• anticoagulants;
  • atrial fibrillation;
  • bleeding;
  • meta-analysis;
  • renal insufficiency;
  • venous thromboembolism



The use of new oral anticoagulants (NOACs) in patients with impaired renal function has raised major concerns, in particular the possibility of an increased risk of bleeding due to accumulation. The aims of this work were to assess the safety of NOACs in patients with renal failure and describe the relationship between clinical events and drug renal excretion magnitude.

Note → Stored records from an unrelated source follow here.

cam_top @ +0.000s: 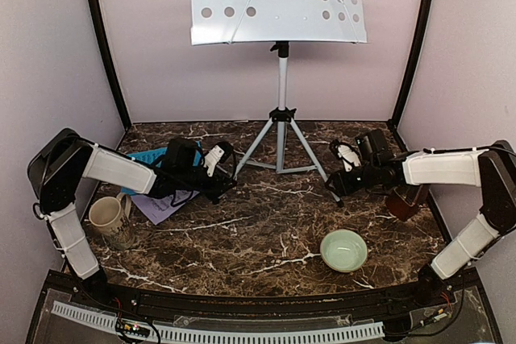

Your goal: Set up the instrument practice props

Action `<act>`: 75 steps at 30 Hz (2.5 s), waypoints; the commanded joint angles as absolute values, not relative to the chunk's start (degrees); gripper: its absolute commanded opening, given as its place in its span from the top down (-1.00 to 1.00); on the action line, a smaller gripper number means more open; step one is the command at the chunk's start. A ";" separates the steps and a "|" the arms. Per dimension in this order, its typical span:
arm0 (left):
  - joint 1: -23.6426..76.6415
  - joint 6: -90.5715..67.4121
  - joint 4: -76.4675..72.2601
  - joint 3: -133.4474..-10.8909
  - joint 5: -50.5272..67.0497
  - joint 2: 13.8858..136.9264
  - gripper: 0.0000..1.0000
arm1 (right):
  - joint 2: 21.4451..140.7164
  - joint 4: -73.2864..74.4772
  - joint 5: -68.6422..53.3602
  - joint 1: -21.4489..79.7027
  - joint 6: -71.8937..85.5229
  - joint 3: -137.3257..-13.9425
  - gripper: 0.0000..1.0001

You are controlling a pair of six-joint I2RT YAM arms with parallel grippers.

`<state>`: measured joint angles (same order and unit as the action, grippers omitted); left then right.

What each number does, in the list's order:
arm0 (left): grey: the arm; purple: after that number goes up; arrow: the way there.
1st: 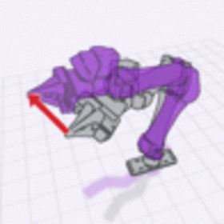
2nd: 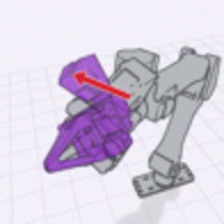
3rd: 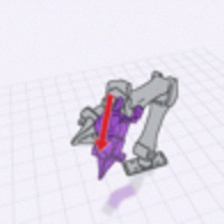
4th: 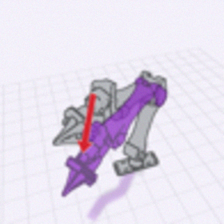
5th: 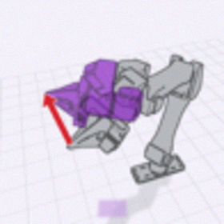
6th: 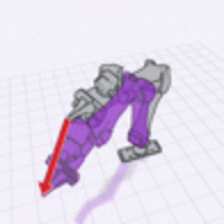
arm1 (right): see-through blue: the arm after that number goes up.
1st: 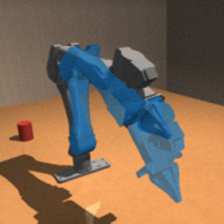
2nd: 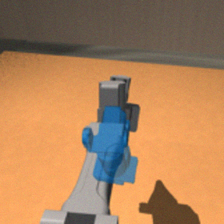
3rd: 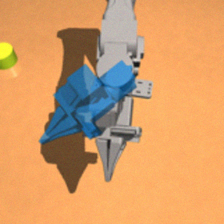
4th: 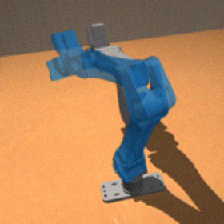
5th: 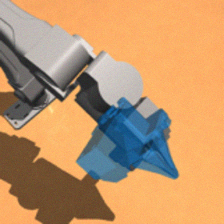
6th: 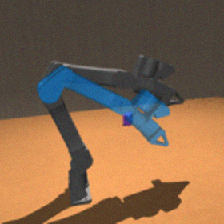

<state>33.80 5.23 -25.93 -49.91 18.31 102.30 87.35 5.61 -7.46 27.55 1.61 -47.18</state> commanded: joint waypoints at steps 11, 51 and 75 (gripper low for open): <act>34.90 6.50 -12.04 -60.55 22.05 97.82 -0.52 | 83.33 0.54 -14.25 29.35 0.98 -56.19 -0.52; 30.50 3.69 3.02 -92.69 14.02 121.77 1.00 | 93.66 7.71 -2.37 35.60 15.25 -65.25 1.00; 28.12 8.12 7.52 -105.29 17.97 127.56 0.98 | 102.75 8.68 17.77 57.73 35.87 -74.88 1.00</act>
<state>30.02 24.80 8.36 -105.75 27.29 127.04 102.76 6.39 26.81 48.49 28.29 -75.29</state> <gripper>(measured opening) 0.181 0.120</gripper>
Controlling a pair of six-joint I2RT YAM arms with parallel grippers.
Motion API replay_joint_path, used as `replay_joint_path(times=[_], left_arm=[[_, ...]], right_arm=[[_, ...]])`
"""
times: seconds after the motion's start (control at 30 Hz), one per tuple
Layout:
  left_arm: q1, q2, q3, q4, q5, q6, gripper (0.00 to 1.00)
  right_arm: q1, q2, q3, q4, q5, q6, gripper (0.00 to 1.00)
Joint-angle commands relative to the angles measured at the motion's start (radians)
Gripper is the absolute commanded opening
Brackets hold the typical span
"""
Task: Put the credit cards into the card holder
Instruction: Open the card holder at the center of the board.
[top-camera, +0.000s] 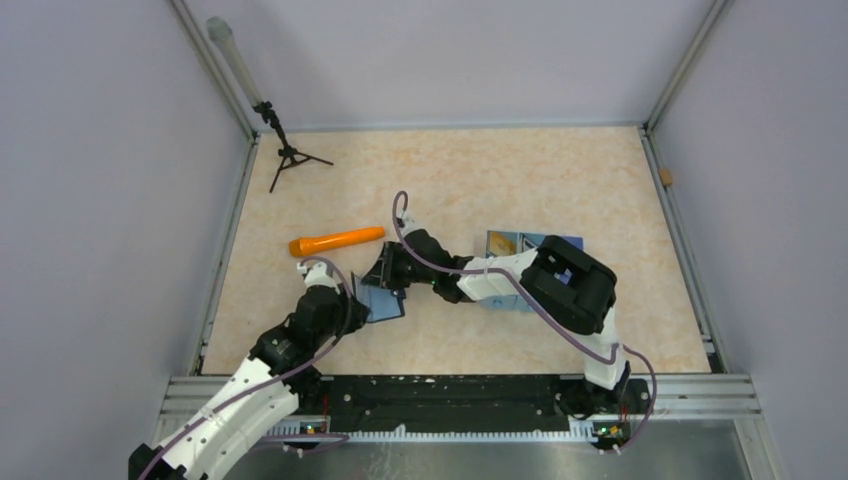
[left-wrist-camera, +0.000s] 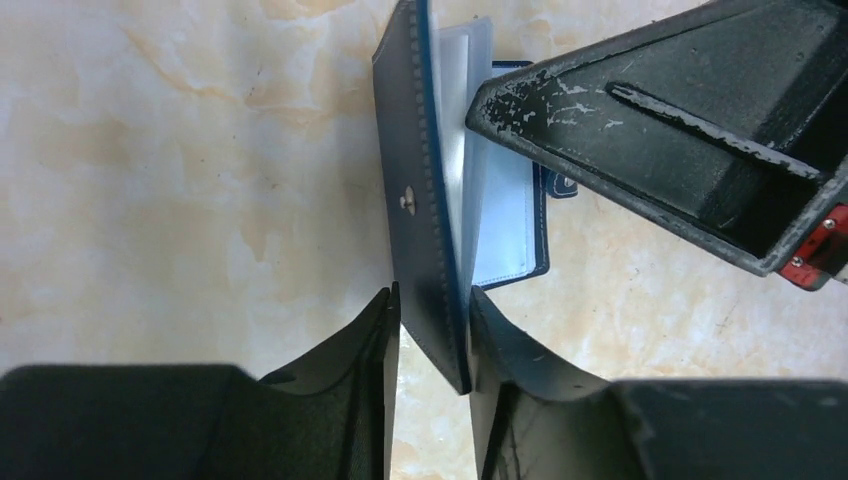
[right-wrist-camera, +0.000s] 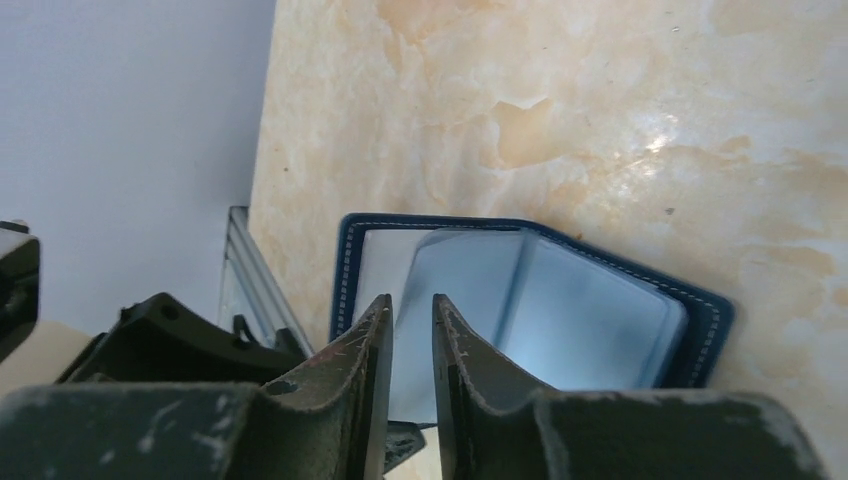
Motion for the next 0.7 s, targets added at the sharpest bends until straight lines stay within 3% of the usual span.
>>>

All phase III trials comparing NOACs with vitamin K antagonists (VKAs) in patients with estimated glomerular filtration (eGFR) rate < 50 mL min−1 were eligible. The main safety and efficacy outcomes were major bleeding and thrombosis. A meta-regression was performed to estimate the correlation between the treatment effect estimate and the percentage of renal excretion.


Nine studies (12 272 patients) were included. A significantly greater relative reduction in major bleeding was seen for NOACs with renal excretion <50% (RR, 0.61; CI, 0.51–0.74) than for those with high renal excretion (RR, 0.96; CI, 0.85–1.07) (interaction test, P < 0.0001). A linear relationship between the relative risk of major bleeding and the magnitude of renal excretion was found by meta-regression (R2 = 0.66, P = 0.03). For thrombosis, a greater treatment effect of NOA vs. INR-adjusted VKA was observed in patients with eGFR < 50 mL min−1 (RR 0.78, CI 0.67–0.92), but no correlation between treatment effect and renal excretion was found.


New oral anticoagulants were at least as effective as VKAs, with reduced risks of major bleeding and thrombosis in patients with eGFR < 50 mL min−1. The renal excretion of these new drugs seemed to modify the safety profile, contrary to the efficacy.